[<prev] [next>] [<thread-prev] [thread-next>] [day] [month] [year] [list]
Message-ID: <alpine.DEB.2.00.1102081936480.7277@kaball-desktop>
Date: Tue, 8 Feb 2011 20:26:04 +0000
From: Stefano Stabellini <stefano.stabellini@...citrix.com>
To: Jeremy Fitzhardinge <jeremy@...p.org>
CC: Konrad Rzeszutek Wilk <konrad.wilk@...cle.Com>,
Yinghai Lu <yinghai@...nel.org>,
Stefano Stabellini <Stefano.Stabellini@...citrix.com>,
"H. Peter Anvin" <hpa@...or.com>,
"linux-kernel@...r.kernel.org" <linux-kernel@...r.kernel.org>,
"tglx@...utronix.de" <tglx@...utronix.de>,
"x86@...nel.org" <x86@...nel.org>,
Jan Beulich <JBeulich@...ell.com>
Subject: Re: [PATCH] x86/mm/init: respect memblock reserved regions when
destroying mappings
On Tue, 8 Feb 2011, Jeremy Fitzhardinge wrote:
> On 02/08/2011 06:55 AM, Konrad Rzeszutek Wilk wrote:
> >>>> could be used to skip clear highmap for xen path?
> >>> Seems pretty ad-hoc.
> >>>
> >> then what is size for mfn-list after _end...
> > 8 bytes * nr_pages. For 4GB, 2048 pages. For 32GB, 8192 pages. For 128GB,
> > 32768 pages, and so on.
> >> could be copied or move to BRK.
> > The _brk size is determined during build-time.

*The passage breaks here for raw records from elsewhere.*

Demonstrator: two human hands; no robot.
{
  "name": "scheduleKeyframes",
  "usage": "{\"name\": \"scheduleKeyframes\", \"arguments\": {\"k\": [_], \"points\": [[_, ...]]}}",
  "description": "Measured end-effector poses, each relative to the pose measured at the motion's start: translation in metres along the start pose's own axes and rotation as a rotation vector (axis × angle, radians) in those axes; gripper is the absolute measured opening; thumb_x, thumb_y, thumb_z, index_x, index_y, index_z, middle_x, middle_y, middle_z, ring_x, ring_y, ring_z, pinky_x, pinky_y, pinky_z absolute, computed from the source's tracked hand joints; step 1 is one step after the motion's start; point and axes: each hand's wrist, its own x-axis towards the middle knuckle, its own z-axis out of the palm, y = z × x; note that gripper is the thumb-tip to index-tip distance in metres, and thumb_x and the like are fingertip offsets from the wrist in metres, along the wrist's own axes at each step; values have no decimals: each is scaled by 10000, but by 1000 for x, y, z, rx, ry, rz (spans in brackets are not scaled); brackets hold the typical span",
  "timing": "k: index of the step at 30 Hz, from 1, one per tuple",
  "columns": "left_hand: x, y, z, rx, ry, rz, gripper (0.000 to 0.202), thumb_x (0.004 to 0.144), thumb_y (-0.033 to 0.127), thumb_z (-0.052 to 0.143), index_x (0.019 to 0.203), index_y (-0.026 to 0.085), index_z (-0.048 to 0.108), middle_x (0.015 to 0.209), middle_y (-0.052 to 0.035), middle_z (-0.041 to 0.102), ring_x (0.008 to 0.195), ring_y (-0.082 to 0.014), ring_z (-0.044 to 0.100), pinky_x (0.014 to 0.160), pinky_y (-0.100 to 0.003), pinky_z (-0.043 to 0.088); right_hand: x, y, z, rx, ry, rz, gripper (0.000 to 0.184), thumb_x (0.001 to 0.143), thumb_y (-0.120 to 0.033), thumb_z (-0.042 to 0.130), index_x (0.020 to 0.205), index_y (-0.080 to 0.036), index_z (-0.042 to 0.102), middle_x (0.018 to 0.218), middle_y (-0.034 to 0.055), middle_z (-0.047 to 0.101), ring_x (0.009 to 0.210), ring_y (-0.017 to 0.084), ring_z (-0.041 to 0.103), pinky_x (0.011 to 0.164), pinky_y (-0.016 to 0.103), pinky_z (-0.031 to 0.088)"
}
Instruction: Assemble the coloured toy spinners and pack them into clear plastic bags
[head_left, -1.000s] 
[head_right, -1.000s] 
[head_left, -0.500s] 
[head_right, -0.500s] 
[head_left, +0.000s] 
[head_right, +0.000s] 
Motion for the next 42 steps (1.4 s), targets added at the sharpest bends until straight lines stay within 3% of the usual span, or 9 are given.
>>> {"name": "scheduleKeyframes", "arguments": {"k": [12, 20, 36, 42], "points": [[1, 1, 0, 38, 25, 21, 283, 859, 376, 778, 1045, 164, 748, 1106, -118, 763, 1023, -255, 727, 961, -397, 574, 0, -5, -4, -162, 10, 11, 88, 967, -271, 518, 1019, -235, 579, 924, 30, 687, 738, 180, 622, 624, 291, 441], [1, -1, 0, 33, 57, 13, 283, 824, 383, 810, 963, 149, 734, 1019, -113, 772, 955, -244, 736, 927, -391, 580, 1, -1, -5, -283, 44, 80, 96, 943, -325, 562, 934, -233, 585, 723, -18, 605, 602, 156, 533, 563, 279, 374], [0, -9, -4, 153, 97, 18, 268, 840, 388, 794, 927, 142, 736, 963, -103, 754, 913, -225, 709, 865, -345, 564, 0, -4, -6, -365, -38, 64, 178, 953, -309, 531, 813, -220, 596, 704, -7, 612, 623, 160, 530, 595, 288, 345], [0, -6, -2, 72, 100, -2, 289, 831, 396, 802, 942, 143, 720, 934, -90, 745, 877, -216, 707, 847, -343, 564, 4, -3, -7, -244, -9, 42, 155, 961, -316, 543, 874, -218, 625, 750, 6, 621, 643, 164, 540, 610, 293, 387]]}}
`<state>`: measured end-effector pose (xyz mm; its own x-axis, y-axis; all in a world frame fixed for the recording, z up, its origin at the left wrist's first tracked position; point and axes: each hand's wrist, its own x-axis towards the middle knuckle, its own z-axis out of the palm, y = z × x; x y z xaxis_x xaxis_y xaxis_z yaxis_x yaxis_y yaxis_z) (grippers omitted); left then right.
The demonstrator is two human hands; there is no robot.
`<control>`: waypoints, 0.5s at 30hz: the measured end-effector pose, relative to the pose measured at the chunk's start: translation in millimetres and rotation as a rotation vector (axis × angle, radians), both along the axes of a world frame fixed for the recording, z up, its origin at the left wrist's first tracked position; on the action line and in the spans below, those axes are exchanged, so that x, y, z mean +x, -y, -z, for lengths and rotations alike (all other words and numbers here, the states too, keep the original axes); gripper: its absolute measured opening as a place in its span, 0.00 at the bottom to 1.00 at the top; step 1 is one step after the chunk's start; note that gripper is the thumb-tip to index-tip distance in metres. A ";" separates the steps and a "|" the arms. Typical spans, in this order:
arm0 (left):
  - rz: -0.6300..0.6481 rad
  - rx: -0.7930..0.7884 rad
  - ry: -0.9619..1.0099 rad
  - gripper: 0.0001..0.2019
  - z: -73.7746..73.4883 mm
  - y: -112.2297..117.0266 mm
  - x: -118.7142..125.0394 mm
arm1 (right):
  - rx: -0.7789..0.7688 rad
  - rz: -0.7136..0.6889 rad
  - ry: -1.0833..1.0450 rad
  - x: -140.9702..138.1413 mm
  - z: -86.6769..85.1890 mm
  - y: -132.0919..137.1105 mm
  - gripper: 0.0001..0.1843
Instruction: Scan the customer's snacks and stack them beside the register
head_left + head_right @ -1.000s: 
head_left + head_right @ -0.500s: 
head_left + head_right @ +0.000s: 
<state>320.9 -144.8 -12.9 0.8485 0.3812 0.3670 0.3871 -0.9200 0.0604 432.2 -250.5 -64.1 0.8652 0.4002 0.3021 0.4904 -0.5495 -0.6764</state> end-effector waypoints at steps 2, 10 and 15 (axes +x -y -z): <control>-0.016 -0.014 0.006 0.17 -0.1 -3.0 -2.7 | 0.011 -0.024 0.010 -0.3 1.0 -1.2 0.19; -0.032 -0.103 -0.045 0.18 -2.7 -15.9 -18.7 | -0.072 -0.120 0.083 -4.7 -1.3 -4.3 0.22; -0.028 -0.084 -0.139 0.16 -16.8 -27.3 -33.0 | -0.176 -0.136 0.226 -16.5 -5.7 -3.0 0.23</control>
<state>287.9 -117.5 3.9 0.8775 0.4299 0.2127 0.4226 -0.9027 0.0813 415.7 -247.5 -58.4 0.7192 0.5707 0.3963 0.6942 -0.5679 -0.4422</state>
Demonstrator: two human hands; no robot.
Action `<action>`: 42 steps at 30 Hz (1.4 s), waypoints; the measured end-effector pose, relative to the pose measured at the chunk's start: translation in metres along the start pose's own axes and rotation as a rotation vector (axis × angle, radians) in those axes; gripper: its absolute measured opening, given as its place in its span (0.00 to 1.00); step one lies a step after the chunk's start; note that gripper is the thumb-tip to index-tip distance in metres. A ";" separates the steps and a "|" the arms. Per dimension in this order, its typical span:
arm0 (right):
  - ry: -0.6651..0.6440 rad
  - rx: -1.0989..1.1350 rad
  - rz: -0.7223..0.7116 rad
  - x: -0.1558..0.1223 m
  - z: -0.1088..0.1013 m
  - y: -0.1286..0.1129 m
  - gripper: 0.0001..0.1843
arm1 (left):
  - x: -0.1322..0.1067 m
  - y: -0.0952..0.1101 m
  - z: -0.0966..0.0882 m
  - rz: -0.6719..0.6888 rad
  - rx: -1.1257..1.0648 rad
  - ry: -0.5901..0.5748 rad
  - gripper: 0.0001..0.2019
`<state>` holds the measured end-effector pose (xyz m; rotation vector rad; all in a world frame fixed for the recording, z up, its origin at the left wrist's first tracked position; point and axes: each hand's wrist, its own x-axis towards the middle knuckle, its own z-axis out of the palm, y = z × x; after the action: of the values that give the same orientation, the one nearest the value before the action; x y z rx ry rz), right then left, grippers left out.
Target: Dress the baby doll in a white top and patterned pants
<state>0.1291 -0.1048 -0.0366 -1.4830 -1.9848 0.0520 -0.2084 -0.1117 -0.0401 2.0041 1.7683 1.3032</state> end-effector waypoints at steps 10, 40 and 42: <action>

We don't know what the
> > memory size will be during bootup time and would have to select the
> > highest values (128MB) which is quite a large amount to be reserved
> > in _brk area.
>
> If the brk is guaranteed to be the last thing in the kernel, we could
> remove the static allocation of brk space, and just make it dynamic, and
> then use the dynamic end-of-brk instead of _end.
>
> That would require mapping the brk space at runtime, which would require
> a (conservative) runtime estimate of how much space we would end up
> needing, I guess by adding together the static allocations and then
> adding any dynamic ones we need.
>
> For Xen, specifically, we could just extend brk to include all the stuff
> the domain builder sticks after the kernel, so it would both be brk
> allocated and left in-situ.
A simpler alternative would be to set max_pfn_mapped = __pa(mfn_list) on
xen, after all the mappings after _end are special mappings without a
corresponding pfn. It shouldn't have any undesired side effects because
max_pfn_mapped is updated soon after cleanup_highmap() anyway
in arch/x86/kernel/setup.c:setup_arch.
Then we use vaddr + (max_pfn_mapped << PAGE_SHIFT) as the memory limit
in cleanup_highmap.
The following patch is a proof of concept but it boots successfully on
xen and on native:
diff --git a/arch/x86/kernel/head64.c b/arch/x86/kernel/head64.c
index 2d2673c..5655c22 100644
--- a/arch/x86/kernel/head64.c
+++ b/arch/x86/kernel/head64.c
@@ -77,9 +77,6 @@ void __init x86_64_start_kernel(char * real_mode_data)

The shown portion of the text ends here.